Source data below:

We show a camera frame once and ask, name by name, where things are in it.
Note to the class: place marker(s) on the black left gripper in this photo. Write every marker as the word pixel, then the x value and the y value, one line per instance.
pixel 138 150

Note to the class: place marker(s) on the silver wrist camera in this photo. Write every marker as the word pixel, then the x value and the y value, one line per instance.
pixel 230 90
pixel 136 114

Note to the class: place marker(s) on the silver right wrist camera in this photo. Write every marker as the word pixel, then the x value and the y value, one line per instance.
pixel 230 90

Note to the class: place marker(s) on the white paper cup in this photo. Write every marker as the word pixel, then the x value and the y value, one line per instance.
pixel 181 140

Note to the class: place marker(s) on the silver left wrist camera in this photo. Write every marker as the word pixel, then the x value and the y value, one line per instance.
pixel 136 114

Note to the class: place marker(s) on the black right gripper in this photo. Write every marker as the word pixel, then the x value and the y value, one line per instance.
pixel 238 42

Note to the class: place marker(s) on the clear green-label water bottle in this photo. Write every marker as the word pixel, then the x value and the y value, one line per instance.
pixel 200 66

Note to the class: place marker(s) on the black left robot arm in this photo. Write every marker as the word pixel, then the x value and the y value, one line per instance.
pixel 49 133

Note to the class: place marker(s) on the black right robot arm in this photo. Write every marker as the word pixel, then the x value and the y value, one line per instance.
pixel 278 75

End of Source data.

Aim of the exercise:
Set down each line of the data precisely as it appears above.

Output of the task:
We show a camera frame once and ask, name by name, where things are in it.
Note to the class: place marker(s) on the black left gripper in this photo. Write every marker as the word pixel, then the x value and the y value, one line per instance.
pixel 138 150

Note to the class: place marker(s) on the silver wrist camera in this photo. Write every marker as the word pixel, then the x value and the y value, one line per instance.
pixel 230 90
pixel 136 114

Note to the class: place marker(s) on the silver right wrist camera in this photo. Write every marker as the word pixel, then the x value and the y value, one line per instance.
pixel 230 90

Note to the class: place marker(s) on the white paper cup in this photo. Write every marker as the word pixel, then the x value and the y value, one line per instance.
pixel 181 140

Note to the class: place marker(s) on the silver left wrist camera in this photo. Write every marker as the word pixel, then the x value and the y value, one line per instance.
pixel 136 114

Note to the class: place marker(s) on the black right gripper in this photo. Write every marker as the word pixel, then the x value and the y value, one line per instance.
pixel 238 42

Note to the class: place marker(s) on the clear green-label water bottle in this photo. Write every marker as the word pixel, then the x value and the y value, one line per instance.
pixel 200 66

Note to the class: place marker(s) on the black left robot arm in this photo. Write every marker as the word pixel, then the x value and the y value, one line per instance.
pixel 49 133

Note to the class: place marker(s) on the black right robot arm in this photo. Write every marker as the word pixel, then the x value and the y value, one line per instance.
pixel 278 75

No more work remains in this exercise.